We construct the train and test images for real-world super-resolution, based on a dataset of original images. An illustration of the procedure is shown in Figure 4 (also shown in the main paper). For evaluation we construct an input-output image pair. The input image is obtained by first downsampling the original image and then applying the degradation transformation to simulate the real-world case. Since the degradation is heavily affected by image downsampling, it is always applied after the downsampling procedure. In the domain-specific super-resolution case (DSR), where the goal is to super-resolve the image while preserving the original characteristics, we construct the ground-truth output image by applying the same degradation operation directly to the original image. In the clean super-resolution case, we employ the original image as ground-truth. The training set is constructed by first downsampling the original image and then applying the degradation operation. In the CSR case, a set of clean images are also available during training (see Section 4.1 in the paper). These are constructed by only applying bicubic downsampling to the original images, and no degradations. Note that no images of the original resolution, used for evaluation, are available for training.

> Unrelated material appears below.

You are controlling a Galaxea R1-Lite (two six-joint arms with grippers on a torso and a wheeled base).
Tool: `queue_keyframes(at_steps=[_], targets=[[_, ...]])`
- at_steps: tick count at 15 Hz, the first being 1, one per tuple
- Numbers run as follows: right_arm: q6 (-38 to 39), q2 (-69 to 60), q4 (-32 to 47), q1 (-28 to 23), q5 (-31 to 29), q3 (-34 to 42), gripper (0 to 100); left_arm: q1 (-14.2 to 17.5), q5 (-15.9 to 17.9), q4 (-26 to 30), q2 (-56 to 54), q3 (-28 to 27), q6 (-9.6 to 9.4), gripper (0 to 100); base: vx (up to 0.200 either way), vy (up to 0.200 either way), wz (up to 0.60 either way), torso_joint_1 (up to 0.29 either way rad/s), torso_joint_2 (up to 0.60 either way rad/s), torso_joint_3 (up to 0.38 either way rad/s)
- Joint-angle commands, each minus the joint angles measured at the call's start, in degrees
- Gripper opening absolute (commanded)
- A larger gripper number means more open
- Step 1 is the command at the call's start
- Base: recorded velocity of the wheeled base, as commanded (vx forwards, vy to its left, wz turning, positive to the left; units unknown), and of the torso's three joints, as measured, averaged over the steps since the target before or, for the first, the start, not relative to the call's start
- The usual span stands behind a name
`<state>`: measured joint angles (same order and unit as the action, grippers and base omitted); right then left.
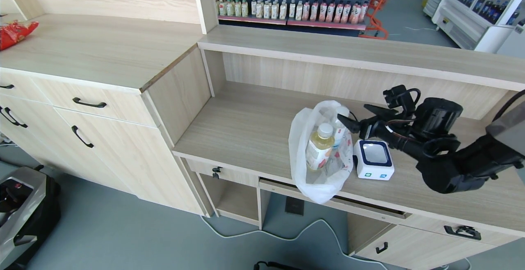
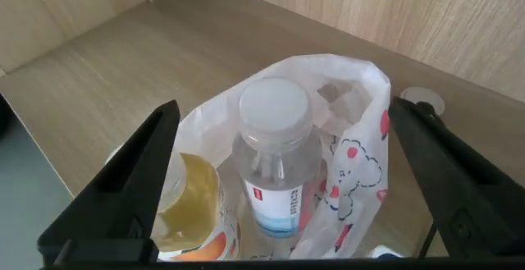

|Dataset||Num. images||Mean image size||Set|
In this work, we employ the DF2K  dataset, consisting of DIV2K  and Flikr2K  datasets. The dataset specifications are summarized in Table S4. For testing, the 100 validation images in DIV2K are used. The training sets are constructed using the 3450 training images in DF2K. The images for training and evaluation has no overlap. We always employ downsampling, and evaluate the methods for sensor noise and JPEG degradation, as described in the paper (Section 4.1).
S5 Domain Mapping Examples
As described in Section 3.3 of the main paper, we learn a generator that transfers the downsampled images to the natural domain. In Figure S6 and Figure S7 we show how the downsampled images are transferred to images with sensor noise and JPEG artifacts respectively. In the sensor noise case one can see a Gaussian noise like image characteristics. In the JPEG case, the generator has learned to simulate blocky compression artifacts, especially at sharp edges.
S6 Visual Results
S7 Failure Cases
We developed our method in order to match the natural input domain during test time also for real-world datasets with significant noise or JPEG artifacts. This requires a domain distribution learning that also introduces some artifacts by itself as shown in the first row of Figure S6
. When training the network on clean high quality data, for which bicubic downsampling does not have a big effect on the image distribution, our method has slightly more artifacts due to the domain transfer learning.